Uganda Police Force (UPF) has accumulated a huge domestic debt to extremely worrying levels due to inadequate funds allocated to its operations by government in the previous financial years.
According to the budget framework for the force in the financial year 2023/24, it is estimated that the current debt has accumulated to an alarming tune of UGX. 100 billion.
More worrisome for the force, government did not apportion any funds to help offset this huge debt, according to the nation’s budget framework paper for the financial year 2023/24.
The debt accruing from unpaid water bills currently stands at UGX. 20 billion, electricity bills debt is currently at UGX. 14 billion, while airtime charges by Uganda Telecom (UTL) is at UGX. 2 billion.
Worse still, Police is demanded UGX. 18 billion by Uganda Cooperative Transport Union (UCTU), UGX. 9 billion as damages for court cases lost, UGX. 7 billion accumulated in opening up new branches and police posts, UGX. 3 billion for housing and UGX. 10 billion spent on operational welfare of the force like feeding.
Police also has a task of offsetting an outstanding debt of UGX. 7 billion accruing from vehicle maintenance, among other unsettled debts.
This unfortunate development comes against the backdrop of the slashing of the force’s budget funds for the financial year 2023/24 to UGX. 823 billion from UGX. 975 billion allocated to the force in the 2022/23 financial year.
It also coincides the closure of about 129 police posts in several parts of the country and merging others to pilot a new policing model, and also to curtail rising operational expenses.
It has been understood by this website that failure by government to apportion sufficient funds to the force for the effective execution of its activities informed the decision to close and merge these small outposts.
Earlier last week, Uganda’s Deputy Inspector General of Police Maj. Gen. Tumusiime Geoffrey Katsigazi while speaking to parliament said failure to allocate the beleaguered force sufficient funds to carry out its mandates will lead to improper execution of its roles like failure to assign body guards to different VIPs, due to lack of funds to pay them.
“We have started reviewing our deployment plans because security threats have time limits, some of them have time limits, so we look at the numbers and the necessity such that we see if we can still afford or not,” Maj. Gen. Katsigazi said, adding; “Even if the directive came from somewhere else, we will go there and tell the originator of that directive that police can no longer afford A B C D, what should be the alternative, we shall be guided.”
The scenario of Uganda’s Police force being submerged on the mire of a huge domestic debt is not something new.

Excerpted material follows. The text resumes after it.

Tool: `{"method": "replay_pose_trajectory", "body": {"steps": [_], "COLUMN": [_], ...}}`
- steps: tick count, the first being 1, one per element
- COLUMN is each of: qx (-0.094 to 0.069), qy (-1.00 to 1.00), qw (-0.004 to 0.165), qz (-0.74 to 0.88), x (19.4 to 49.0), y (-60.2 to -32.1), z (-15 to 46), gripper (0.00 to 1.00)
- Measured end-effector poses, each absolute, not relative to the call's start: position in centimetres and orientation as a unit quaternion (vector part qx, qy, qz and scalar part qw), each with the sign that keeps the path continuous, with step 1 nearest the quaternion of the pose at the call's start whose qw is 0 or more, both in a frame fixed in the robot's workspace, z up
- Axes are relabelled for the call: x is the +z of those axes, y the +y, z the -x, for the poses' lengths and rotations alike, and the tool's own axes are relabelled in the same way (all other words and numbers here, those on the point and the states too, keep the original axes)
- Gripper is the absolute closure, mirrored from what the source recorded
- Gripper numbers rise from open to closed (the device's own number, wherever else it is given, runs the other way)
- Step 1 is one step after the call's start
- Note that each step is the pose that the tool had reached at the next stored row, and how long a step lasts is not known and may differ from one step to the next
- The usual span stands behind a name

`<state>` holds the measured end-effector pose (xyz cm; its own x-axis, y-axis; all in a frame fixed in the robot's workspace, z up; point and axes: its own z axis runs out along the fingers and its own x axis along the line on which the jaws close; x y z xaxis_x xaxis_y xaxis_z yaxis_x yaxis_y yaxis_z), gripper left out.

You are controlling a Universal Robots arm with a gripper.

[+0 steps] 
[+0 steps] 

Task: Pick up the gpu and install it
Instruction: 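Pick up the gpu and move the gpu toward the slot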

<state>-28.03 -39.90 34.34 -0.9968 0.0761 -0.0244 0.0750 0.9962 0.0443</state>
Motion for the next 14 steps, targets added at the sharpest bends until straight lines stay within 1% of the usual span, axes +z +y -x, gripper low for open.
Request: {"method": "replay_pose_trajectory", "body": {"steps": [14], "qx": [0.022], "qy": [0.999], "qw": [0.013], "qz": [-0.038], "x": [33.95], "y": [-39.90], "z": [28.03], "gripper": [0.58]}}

In February 2018, the force cried out to government through the then Minister of Internal Affairs, General Jeje Odongo, to rescue it from a heavy debt of UGX. 125.9 billion.
These calls were answered constructively in 2019; when government through the Finance Ministry offered to offset the UGX. 125.9 billion debt that had been accumulated as a result of unpaid bills for water, electricity, food, housing, vehicle mantainance and lubricants, among others.